Выбрать главу

Израиль в конце декабря 2003 года отличался оттого, в который я приезжал за пять и за два года до этого, новым напряжением, его нельзя было не заметить. Нашу группу повсюду сопровождал охранник, по Старому городу два: один впереди, один сзади, с пистолетами, которые они могли выхватить из кобуры и начать из них стрелять меньше чем через три секунды. Люди с металлоискателями проверяли у дверей универмага поголовно всех входящих. При въезде на территорию университета шлагбаумы и дежурившие солдаты ничем не уступали заграждениям и патрулю при въезде на авиабазу. Предшествовавшие встрече с министром Щаранским проверка документов и пропуск через звенящие по поводу ременной пряжки воротца заняли полчаса и через пять минут повторились в облегченном виде после прохода через двор. То же самое, когда входили в кнессет. Это при том, что мы были personae gratae. (Заметим, что израильская охрана не похожа на нашу: она при теракте гибнет первая, тогда как в России ей по большей части удается избежать неприятностей.) За чаем в доме начальника Сохнута пришло известие о взорвавшем себя на автобусной остановке шахиде. Встречный трейлер, на перекрестке включивший сигнал левого поворота, подождал, пока наш автобус приблизится, и стал медленно поворачивать, предлагая нам удариться в его железный бок. Вы скажете, что такое свободно может случиться и в России. Но у нас — по наглому стилю вождения, а там уже немало случаев аварий со смертельным исходом: как правило, машин, управляемых евреями, разбивающихся о грузовик, управляемый арабом. И так далее.

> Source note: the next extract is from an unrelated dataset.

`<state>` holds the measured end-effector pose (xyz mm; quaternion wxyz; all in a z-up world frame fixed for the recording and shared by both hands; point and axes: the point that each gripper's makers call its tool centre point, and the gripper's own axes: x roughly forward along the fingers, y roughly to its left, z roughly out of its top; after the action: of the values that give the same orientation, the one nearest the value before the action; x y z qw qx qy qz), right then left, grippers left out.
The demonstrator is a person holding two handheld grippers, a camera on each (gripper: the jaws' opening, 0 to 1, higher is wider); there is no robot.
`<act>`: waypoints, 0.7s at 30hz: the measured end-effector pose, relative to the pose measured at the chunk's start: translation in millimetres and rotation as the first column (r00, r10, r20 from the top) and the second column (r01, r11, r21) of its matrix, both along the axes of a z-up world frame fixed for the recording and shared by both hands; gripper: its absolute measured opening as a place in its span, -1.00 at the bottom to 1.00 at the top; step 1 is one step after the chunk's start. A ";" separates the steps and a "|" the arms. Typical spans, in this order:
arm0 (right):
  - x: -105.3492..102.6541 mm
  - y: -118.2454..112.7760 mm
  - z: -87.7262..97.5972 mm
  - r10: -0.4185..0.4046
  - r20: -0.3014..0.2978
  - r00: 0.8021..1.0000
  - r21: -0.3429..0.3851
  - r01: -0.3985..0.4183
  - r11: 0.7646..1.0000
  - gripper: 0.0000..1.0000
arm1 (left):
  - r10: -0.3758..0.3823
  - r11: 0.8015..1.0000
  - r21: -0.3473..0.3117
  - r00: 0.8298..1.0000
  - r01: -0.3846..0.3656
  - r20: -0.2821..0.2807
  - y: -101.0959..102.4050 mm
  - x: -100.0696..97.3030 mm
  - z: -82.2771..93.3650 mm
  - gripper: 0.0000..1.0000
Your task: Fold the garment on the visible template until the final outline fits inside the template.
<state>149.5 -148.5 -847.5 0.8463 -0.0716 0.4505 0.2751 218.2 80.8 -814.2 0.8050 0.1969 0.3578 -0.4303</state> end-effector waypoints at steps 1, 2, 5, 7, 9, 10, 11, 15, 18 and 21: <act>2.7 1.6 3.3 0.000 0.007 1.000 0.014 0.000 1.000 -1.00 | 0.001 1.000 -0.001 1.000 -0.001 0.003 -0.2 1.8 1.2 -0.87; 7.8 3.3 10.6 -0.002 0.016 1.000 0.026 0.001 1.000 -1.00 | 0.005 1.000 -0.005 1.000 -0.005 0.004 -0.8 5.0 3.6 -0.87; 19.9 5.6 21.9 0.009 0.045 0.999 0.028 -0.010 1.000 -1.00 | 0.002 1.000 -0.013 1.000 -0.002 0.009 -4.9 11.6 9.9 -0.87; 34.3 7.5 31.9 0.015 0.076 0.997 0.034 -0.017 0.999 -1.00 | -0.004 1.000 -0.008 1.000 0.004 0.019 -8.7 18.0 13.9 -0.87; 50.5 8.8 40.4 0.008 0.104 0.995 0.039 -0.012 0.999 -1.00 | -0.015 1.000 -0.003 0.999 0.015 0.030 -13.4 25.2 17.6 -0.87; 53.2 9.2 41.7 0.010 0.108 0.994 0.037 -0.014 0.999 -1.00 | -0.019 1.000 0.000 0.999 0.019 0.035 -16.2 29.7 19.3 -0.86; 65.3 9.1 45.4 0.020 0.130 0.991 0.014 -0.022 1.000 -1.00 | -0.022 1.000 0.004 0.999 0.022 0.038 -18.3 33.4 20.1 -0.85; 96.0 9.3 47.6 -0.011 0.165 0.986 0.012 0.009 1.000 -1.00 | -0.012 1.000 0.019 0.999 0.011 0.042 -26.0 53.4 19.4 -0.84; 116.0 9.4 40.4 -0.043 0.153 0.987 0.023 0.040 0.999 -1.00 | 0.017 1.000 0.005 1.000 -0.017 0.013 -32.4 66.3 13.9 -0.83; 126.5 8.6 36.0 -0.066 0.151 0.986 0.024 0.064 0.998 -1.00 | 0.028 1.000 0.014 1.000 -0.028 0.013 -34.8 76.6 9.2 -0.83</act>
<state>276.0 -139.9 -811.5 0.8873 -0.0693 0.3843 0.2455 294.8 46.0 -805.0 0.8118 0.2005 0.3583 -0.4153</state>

Механизм самозащиты, который вырабатывает свобода, отягощает свободу своей громоздкостью все больше и больше. То же и в Соединенных Штатах — при входе в музей, в концертный зал, не говоря уже в официальные учреждения. Из этого не следует, что выход в сокращении числителя и знаменателя — ограничении свободы и, соответственно, упрощении обеспечивающего безопасность механизма за счет надзора власти. Нет, из этого следует, что угрозы исламистов не избежать, не приняв боя. И это касается не одного Израиля и не одних Соединенных Штатов, а всего западного мира. Если Россия предпочтет не принадлежать ему, это значит, она предпочтет принадлежать магометанству. И не в виде равноправных обращенных, а в виде принявших его по принуждению или из выгоды, таких, которым никогда не будет доверия. Вот что видно в нынешнем Израиле и что оттуда выглядит аксиомой.

Что еще видно? Что охранники хорошо тренированы и в хорошей форме и вообще славные ребята, иметь дело с которыми одно удовольствие. Пистолеты у них как из голливудского фильма: если уж нельзя подержать такую штуку в руке, то хочется потрогать, еще с детства. Что в Старом городе нет обычной туристической толкучки, в Храм Гроба Господня нет очереди, и все можно спокойно рассмотреть. Лавки по-прежнему соблазнительны, то, что они предлагают, довольно дешево. Что универмаги полны — товаров и покупателей. Шлагбаумы крепки, солдаты молоды, розовощеки, белозубы, с ресницами в полщеки. Что Щаранский — мужественный и абсолютно подлинный человек. Что депутаты кнессета из русских репатриантов, встречаясь с российскими писателями за так называемым «круглым», хотя и овальным, столом, через две минуты оказываются в непримиримом противостоянии друг другу, точно том же, что в кнессете. В то время как начальник Сохнута, бывший боевой офицер, после сообщения о взрыве остается так же спокоен и приветлив, как до. А 35-летняя водительница нашего автобуса, бывший боевой офицер, тормозит без нервности, ровно с тем усилием, которое требуется, чтобы разминуться с трейлером в метре от заднего борта. И произносит при этом домашним голосом всего два слова — которые никто из тех, кто в автобусе знает иврит, не соглашается перевести.

Плюс то, чем Израиль поражал всегда и, похоже, всегда будет поражать. Но об этом уже написано, и даже отчасти мною.

Я был бы нечестен, если бы не упомянул также об одном ответе Щаранского. Я сказал: трудно поверить, что вы искренне считаете, что арабы когда-нибудь откажутся от претензий владеть и распоряжаться Иерусалимом. Он вспомнил, как в семьдесят каком-то году в Москву приехал Киссинджер и встретился на квартире с Сахаровым, Щаранским, Орловым и Амальриком. Киссинджер объявил, что США начинают новую политику, а именно заключения договоров с советским руководством, исходя из того, что советский режим — навеки. И что он советует им, этим четверым, также пересмотреть свою позицию относительно власти, по той же причине: что она навеки. Щаранский ответил ему в том смысле, что, мол, лучше беспокойтесь о себе. Подумайте о том, как Советы будут выполнять подписанные договоры, а не о нас… И вот видите, закончил он. Ничто не вечно.